Editorial: Compromised Principals

If you’ve noticed something rotten stinking up the city recently, you’re not alone. And this time, it’s not the garbage. The schools turnaround plan stinks. In fact, it reeks.

With one misguided (or manhandled, whichever you prefer) vote, 24 city schools will be forced to close, fire each and every teacher, get a new principal, hire new teachers, develop a new curriculum, and reopen in the fall as a new school with a new name.

Seems like a bit of a project, no?

So now we have 24 schools whose identity has been stripped away.They have no principals. No teachers. Not even so much as a loose curriculum. All that has been left in these schools, almost as an afterthought, are the students.

To make an enormous task even trickier, these brand new principals are tasked withhiring exactly 50 percent of the old teachers back. That’s right, 50 percent on the nose. These poor new principals don’t have a snowball’s chance in hell.

This whole plan was enacted as a way to make sure the schools get federal grant money.

The state, which handles the money, requires school districts to have a teacher evaluation system. The working theory is that the turnaround system will count as an evaluation, since the teachers will have to be reevaluated by default when they reapply for their jobs.

But if not enough of the old teachers are replaced, the school might not meet the federal guidelines, so it might not get the money.

The feds said to hire no more than 50 percent of the old teachers back. The city’s agreement with the teacher’s union said they have to hire at least 50 percent of old teachers back. That leaves us with exactly 50 percent, 24 times.

These principals have been set up to fail. Much like the students that will have to attend these frantically restructured schools in the fall.

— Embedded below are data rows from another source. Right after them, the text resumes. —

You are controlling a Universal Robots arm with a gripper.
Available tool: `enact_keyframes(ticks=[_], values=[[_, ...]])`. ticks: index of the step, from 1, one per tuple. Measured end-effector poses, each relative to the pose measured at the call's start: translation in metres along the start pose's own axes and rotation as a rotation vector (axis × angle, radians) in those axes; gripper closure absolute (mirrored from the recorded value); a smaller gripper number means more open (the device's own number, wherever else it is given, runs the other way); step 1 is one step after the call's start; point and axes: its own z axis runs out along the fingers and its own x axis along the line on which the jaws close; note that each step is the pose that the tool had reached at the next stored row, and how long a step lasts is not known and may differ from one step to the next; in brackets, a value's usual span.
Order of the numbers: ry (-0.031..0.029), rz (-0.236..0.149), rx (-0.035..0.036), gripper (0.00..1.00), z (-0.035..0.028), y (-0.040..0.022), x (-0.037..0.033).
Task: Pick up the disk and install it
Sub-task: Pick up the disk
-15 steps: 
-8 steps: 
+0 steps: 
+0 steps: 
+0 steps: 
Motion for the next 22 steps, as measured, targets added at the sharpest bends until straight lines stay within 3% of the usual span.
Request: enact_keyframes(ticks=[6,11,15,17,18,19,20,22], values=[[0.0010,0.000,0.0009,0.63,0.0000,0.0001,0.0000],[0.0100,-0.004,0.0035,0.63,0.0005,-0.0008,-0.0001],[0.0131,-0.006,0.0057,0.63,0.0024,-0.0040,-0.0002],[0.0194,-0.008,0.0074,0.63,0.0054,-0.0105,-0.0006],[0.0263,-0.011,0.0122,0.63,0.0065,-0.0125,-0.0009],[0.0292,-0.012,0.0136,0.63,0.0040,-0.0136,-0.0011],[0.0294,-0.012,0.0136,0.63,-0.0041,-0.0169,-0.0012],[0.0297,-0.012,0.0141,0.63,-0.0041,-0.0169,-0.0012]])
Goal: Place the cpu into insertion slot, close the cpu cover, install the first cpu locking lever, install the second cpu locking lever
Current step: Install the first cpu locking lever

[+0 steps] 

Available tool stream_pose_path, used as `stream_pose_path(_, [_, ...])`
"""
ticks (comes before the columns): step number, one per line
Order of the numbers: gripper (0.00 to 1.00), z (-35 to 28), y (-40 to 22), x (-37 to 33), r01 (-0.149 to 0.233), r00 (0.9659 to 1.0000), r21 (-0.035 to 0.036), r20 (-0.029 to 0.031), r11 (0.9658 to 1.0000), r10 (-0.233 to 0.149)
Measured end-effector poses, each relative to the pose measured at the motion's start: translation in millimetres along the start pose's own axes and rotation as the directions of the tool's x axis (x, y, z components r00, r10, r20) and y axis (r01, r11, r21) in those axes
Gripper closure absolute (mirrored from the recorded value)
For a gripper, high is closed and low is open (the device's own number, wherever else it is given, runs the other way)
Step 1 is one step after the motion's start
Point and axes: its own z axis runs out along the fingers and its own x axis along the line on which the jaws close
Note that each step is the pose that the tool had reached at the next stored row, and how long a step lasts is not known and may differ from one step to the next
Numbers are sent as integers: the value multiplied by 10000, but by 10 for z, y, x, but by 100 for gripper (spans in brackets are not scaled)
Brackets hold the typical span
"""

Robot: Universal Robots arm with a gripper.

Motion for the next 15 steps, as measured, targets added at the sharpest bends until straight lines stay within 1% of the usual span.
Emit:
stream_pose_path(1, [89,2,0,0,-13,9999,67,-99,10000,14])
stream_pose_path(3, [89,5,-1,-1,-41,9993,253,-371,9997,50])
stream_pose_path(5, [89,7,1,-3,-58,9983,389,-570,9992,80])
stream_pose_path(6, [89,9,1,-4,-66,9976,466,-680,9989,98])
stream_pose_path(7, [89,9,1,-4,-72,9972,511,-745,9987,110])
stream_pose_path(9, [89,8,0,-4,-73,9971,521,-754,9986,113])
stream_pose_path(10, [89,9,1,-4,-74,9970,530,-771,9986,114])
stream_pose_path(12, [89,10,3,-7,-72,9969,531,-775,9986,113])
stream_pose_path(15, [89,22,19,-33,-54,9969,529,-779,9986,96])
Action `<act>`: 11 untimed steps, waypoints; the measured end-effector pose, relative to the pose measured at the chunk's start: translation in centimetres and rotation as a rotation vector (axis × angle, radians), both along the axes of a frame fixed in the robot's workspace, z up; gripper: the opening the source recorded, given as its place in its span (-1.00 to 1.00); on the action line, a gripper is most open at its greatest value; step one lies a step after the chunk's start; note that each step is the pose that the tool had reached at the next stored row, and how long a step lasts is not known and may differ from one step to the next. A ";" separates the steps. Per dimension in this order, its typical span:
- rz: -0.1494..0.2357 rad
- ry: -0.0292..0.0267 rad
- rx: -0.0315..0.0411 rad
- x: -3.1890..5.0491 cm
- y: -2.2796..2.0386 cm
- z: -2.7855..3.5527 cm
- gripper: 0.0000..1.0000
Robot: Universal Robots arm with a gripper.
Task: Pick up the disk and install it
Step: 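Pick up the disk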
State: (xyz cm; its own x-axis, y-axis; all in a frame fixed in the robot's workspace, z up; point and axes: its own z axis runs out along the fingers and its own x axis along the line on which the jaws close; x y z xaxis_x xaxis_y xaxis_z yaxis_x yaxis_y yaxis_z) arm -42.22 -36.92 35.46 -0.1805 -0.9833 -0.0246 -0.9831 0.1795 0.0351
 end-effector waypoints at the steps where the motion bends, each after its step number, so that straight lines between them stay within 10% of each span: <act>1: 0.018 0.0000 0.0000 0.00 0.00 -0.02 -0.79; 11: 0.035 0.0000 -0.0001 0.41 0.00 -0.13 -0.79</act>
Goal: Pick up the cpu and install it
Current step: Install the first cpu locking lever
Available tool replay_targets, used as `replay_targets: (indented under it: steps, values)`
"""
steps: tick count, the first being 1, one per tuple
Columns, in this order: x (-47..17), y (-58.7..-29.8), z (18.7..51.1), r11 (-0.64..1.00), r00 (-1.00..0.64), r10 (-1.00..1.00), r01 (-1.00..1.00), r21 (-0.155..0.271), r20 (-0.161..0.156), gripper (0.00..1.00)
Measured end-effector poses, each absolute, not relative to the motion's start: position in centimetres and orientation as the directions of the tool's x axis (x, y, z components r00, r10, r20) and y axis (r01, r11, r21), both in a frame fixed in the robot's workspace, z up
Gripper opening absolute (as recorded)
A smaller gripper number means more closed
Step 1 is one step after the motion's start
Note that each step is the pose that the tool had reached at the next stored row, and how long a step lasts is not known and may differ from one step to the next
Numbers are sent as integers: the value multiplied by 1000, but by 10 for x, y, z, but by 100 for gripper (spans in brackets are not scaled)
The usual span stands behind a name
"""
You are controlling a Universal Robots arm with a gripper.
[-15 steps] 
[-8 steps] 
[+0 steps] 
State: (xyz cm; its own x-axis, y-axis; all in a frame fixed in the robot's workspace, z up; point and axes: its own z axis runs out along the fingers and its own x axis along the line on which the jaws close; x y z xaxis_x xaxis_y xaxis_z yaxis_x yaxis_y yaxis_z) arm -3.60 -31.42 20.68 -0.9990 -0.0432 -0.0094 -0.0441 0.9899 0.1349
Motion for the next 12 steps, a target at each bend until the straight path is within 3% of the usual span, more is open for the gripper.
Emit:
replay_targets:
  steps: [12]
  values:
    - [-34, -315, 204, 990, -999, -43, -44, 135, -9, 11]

It seems as if all the rush is to ensure – absolutely lock down – the federal grant money. But the turnaround plan doesn’t guarantee the schools will get the money.

There’s no guarantee whatsoever that this plan will be accepted by the state, even if the principals do manage to hire exactly 50 percent of the old teachers back. There’s not even a guarantee the state will accept the turnarounds as an evaluation system – that’s just the working theory.

We can’t even be sure. That’s the worst part. This whole thing could very well be for nothing. And there will be no way to tell until it’s done.

Our own dear mayor said that the school turnaround system was, “about much more than the money,” in his State of the City address in January.

If that’s true, then why is it so urgent we do this right now? Who is it helping? If the money isn’t an issue, why are we rushing to force this through?

Of course, at times like these, one has to wonder why the mayor is in charge of the schools to begin with. A background in education is not now, and will likely never be, a criterion to be the Mayor of New York City. So why then, is this person in charge of the schools?

If not for mayoral control, this turnaround plan would never have passed. The Panel for Educational Policy (PEP) made it very easy to see this, by voting cleanly and decisively along the lines of who appointed them. Every single one of the mayor’s eight – that’s right, he gets enough representatives that he can do whatever he wants regardless of how strongly the city opposes him – voted without hesitation to shutter and reopen the 24 schools in question.

By the way, attempting to revamp one curriculum over the course of a summer is a lot of work. Ask any teacher. Yet now, while simultaneously rehiring the entire staff, these schools will allegedly revamp their entire curriculum. For the entire school. For 24 schools, to be precise. That means they plan to reassess every textbook. Every lesson plan. If they do it right, they should even look into the metrics they use to measure a successful assignment. This is the sort of project that takes a serious commitment of time and resources. It’s not something to be done lightly, or to be rushed through. If a curriculum that took decades to hone isn’t working, why should we believe something thrown together over the course of a summer will?

It might not matter to the mayor. His daughters are long finished with their school days. He doesn’t have kids in the schools right now, and if he did, you can be dead certain they would never see the inside of a public school. Maybe that’s the problem – our mayor doesn’t live here. He hasn’t known what it means to be a real New Yorker for quite some time now.

Real New Yorkers are tough. We are considered mean by most of the country. But we know that isn’t it. We’re not mean. We just don’t like to see the little guy get pushed around. Especially not when that little guy is only a kid, and just wants to keep the math teacher that he loves.

That’s the strange thing about us New Yorkers – for some reason, we got this odd notion into our heads that our children are the future. And we’re not ready to give up on them just yet. That’s why the members of the panel who represented real New Yorkers – not just the mayor – voted against the turnaround. Real New Yorkers would never get so turned around their backs were to their children.